» **EXERCISE BRIEF**:
After locating the line that contains "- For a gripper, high" in the data below, set down exactly that line and each one after it through the line that contains "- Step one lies", and nothing more.

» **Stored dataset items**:
───

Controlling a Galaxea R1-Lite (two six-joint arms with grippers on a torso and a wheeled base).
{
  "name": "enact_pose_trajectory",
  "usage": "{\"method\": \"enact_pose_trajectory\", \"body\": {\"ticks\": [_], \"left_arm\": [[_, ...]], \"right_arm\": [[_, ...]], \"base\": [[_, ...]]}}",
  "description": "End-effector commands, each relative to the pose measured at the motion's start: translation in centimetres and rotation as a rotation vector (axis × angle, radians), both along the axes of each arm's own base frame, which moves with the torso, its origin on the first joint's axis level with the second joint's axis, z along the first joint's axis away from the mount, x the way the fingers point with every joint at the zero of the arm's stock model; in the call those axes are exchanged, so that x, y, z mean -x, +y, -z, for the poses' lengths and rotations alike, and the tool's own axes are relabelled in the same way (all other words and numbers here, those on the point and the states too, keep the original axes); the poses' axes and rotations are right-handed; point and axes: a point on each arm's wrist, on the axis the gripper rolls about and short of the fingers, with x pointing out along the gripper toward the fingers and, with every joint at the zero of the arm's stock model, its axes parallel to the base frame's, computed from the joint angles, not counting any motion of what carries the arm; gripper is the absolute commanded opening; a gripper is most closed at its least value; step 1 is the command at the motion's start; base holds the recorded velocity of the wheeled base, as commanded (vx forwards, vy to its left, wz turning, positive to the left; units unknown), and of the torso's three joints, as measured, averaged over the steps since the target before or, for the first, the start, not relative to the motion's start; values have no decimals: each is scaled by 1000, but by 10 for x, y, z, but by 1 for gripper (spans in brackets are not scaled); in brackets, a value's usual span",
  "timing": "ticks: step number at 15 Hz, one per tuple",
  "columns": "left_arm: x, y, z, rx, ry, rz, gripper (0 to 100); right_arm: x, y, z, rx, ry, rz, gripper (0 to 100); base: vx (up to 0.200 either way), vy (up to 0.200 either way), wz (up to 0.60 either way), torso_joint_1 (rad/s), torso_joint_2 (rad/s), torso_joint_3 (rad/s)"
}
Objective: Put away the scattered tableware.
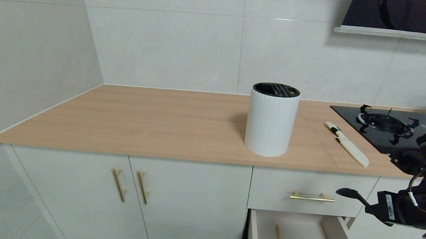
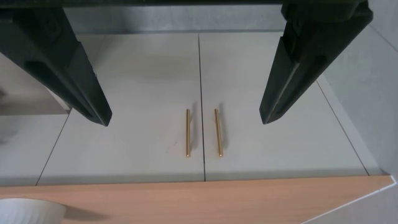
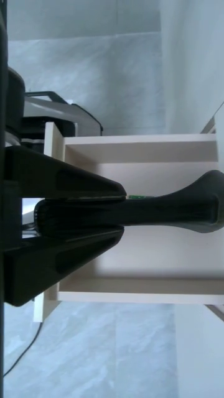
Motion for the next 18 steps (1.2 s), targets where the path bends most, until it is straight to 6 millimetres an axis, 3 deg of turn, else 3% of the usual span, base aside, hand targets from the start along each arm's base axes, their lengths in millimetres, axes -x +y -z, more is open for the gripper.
{"method": "enact_pose_trajectory", "body": {"ticks": [1, 7, 18], "left_arm": [[0, 0, 0, 0, 1, 0, 100], [0, 0, 0, 0, 1, 0, 100], [0, 0, 0, 0, 1, 0, 100]], "right_arm": [[-1, 1, 3, 2, 13, -4, 0], [-5, 3, 15, 15, 12, -25, 0], [-3, 2, 20, 40, 19, -55, 0]], "base": [[0, 0, 0, 0, 0, 0], [0, 0, 0, -147, 353, 207], [0, 0, 0, -167, 474, 307]]}}
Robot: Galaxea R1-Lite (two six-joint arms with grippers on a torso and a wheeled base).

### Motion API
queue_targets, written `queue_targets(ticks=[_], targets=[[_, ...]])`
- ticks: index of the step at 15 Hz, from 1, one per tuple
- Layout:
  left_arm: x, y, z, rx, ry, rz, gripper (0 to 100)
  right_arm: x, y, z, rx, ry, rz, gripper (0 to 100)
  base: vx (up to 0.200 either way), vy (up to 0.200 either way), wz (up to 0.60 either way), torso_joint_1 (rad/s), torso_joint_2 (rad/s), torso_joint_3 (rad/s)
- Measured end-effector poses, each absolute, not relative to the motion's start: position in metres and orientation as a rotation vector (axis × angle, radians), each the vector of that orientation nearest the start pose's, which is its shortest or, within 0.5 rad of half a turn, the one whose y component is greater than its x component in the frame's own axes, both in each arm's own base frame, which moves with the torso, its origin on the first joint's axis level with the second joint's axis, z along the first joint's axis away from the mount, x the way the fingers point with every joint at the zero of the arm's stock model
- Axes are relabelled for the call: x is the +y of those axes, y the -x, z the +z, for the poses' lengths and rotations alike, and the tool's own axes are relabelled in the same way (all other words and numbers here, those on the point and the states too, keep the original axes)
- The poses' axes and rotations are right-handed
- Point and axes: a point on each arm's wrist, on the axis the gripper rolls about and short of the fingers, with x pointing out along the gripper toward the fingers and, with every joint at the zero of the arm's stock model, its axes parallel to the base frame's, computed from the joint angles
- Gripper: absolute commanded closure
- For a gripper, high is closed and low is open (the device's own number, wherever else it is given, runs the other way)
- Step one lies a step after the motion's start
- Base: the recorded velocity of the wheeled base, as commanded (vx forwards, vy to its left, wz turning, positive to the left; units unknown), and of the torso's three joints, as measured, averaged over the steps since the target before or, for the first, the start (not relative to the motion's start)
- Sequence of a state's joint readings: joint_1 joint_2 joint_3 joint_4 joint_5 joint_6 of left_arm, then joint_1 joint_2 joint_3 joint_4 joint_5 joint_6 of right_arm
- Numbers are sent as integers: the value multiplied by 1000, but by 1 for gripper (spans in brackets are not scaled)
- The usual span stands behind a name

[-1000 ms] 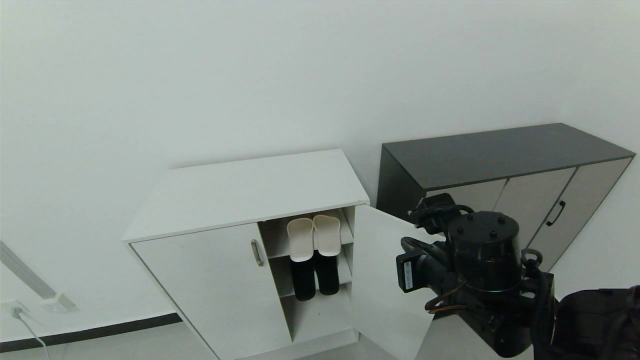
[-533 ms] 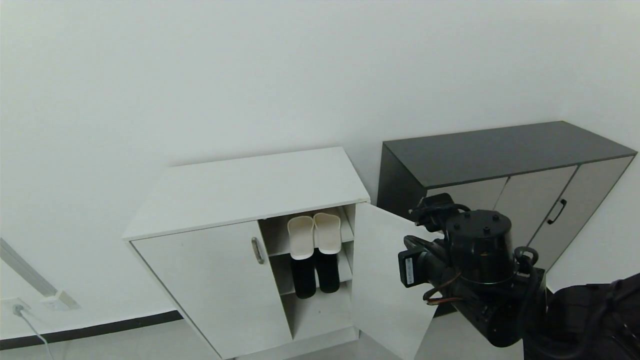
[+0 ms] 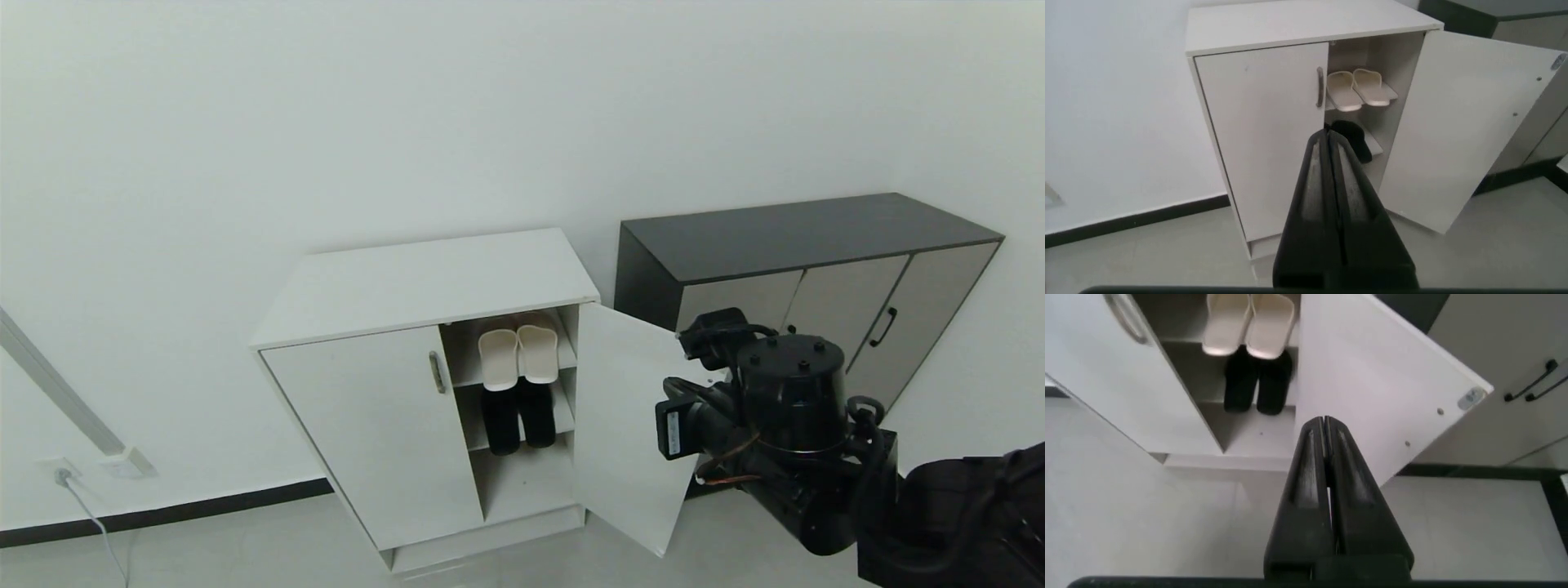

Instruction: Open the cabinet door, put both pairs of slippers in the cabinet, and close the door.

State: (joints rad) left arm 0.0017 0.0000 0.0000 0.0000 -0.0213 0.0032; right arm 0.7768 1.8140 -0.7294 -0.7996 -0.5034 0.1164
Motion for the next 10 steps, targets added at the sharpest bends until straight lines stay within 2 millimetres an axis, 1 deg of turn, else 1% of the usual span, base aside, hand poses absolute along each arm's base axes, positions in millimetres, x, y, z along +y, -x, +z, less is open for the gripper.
queue_targets(ticks=[3,7,10], targets=[[-1,23,75,0,-3,-19,100,206,-249,149,234,31,253,100,0,0,0,0,0,0],[-1,23,75,0,-4,-18,100,187,-296,152,214,-11,199,100,0,0,0,0,0,0],[-1,23,75,0,-4,-19,100,170,-329,144,223,-30,169,100,0,0,0,0,0,0]])
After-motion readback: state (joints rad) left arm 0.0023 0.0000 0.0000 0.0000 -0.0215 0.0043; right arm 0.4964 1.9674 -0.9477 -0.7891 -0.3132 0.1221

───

» **ANSWER BOX**:
- For a gripper, high is closed and low is open (the device's own number, wherever else it is given, runs the other way)
- Step one lies a step after the motion's start

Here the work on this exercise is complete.